As can be seen, DAC does well compared with C4.5, CBA, CMAR, CPAR and L³ on accuracy. On average, DAC stays between CMAR and L³. Furthermore, out of 26 datasets, DAC achieves the best accuracy in 11 ones. In other words, DAC wins in more than 42% of the test datasets. In some datasets, e.g. Sonar, Waveform and Wine, DAC wins second place. Although L³ shows higher accuracy on average for these datasets, DAC is specifically designed for mining a small set of discriminative rules from large datasets. Its time and space efficiency (plus its reasonably high accuracy) are crucial for the classification of large datasets where the rest of the FP-Growth-like methods fail or take a long.

Statistically, DAC outperforms the other associative classification methods in datasets which are not pessimistic. For clarification, pessimistic datasets are the ones with the majority of the instances labelled as one specific class (e.g. more than 90%), and the rest of the instances are labelled as other class(es). In our experiments, Hypo and Sick are pessimistic (i.e. with more than 93% belonging to one class). In these datasets, our algorithm reports accuracy a bit better than random classification (i.e. classify all the instances to the majority class). In the pessimistic datasets, the class distribution of the instances is discriminative, caused for the rule precedence of the majority class. Although we can do the exception handling based on the dataset characteristics (i.e. class distribution), we left the algorithm in its general form.

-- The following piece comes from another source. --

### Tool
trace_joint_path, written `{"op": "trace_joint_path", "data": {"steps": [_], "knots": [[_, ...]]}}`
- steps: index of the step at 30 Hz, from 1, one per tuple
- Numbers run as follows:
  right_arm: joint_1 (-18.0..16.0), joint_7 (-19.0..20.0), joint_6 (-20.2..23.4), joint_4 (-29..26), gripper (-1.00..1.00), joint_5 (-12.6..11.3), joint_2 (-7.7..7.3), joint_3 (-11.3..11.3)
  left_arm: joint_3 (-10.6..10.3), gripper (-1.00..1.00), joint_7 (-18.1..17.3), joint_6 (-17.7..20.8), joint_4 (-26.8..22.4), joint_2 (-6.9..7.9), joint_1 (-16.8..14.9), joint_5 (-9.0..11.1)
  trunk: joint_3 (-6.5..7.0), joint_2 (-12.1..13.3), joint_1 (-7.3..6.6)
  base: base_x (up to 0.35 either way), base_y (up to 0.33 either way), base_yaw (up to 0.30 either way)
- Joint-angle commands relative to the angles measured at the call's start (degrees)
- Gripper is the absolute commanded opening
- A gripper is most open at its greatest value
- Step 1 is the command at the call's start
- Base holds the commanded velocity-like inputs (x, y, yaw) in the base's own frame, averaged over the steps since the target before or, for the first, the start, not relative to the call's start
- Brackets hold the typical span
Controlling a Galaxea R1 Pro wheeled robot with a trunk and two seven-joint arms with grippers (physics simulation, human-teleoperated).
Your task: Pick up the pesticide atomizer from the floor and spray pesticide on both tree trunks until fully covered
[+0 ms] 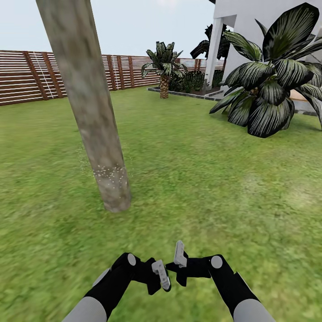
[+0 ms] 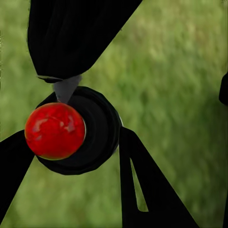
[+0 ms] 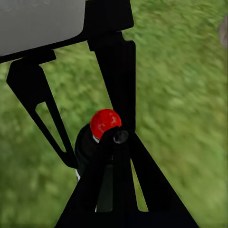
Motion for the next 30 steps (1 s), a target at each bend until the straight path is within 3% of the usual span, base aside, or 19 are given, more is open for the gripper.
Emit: {"op": "trace_joint_path", "data": {"steps": [1,7,9,16,21,22,28,30], "knots": [[-0.02,0.18,-0.24,-0.07,-1.0,0.42,0.05,-0.19,-0.01,-1.0,-0.26,0.58,-0.13,-0.01,-0.01,0.04,-0.05,-0.02,-0.01,0.0,0.0,0.0],[-0.02,0.18,-0.24,-0.05,-1.0,0.42,0.05,-0.18,0.19,-1.0,-0.25,0.54,-0.13,-0.01,-0.03,0.11,-0.05,-0.02,-0.01,0.0,0.0,0.0],[-0.04,0.18,-0.24,-0.07,-1.0,0.48,0.05,-0.19,0.24,-1.0,-0.25,0.32,0.72,0.59,0.35,-0.35,-0.05,-0.02,-0.01,0.0,0.0,0.0],[-0.02,0.18,-0.24,-0.07,-1.0,0.49,-0.03,-0.19,-0.27,-1.0,-0.25,0.04,3.79,8.69,0.58,-1.03,-0.05,-0.02,-0.01,0.0,0.0,0.0],[-0.03,0.15,-0.24,-0.01,-1.0,0.46,-0.08,-0.19,0.19,-1.0,-0.26,-3.55,3.84,13.29,0.52,-0.72,-0.05,-0.02,-0.01,0.0,0.0,0.0],[-0.04,0.16,-0.24,0.02,1.0,0.43,-0.1,-0.19,0.23,-1.0,-0.25,-3.76,3.84,14.02,0.56,-0.63,-0.05,-0.02,-0.01,0.0,0.0,0.0],[-0.02,-0.36,-0.43,0.52,1.0,0.64,-0.28,-0.55,0.29,-1.0,-0.16,-3.97,3.86,18.0,0.82,-0.57,-0.05,-0.02,-0.01,0.0,0.0,0.0],[0.09,-3.94,-0.5,1.52,1.0,0.73,-1.02,-0.55,2.51,-1.0,2.15,-3.88,4.51,18.73,0.88,-0.06,-0.05,-0.02,-0.01,0.0,0.0,0.0]]}}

There are two important thresholds, support threshold \(\varphi\) and ratio \(\theta\) for discriminative itemsets in DAC. As discussed before, these two thresholds control the number of rules selected for classification. In general, if the set of rules is too small, some effective rules may be missed. On the other hand, if the rule set is too large, the training dataset may be overfitting. Thus, we need to test the sensitivity of the thresholds w.r.t classification accuracy.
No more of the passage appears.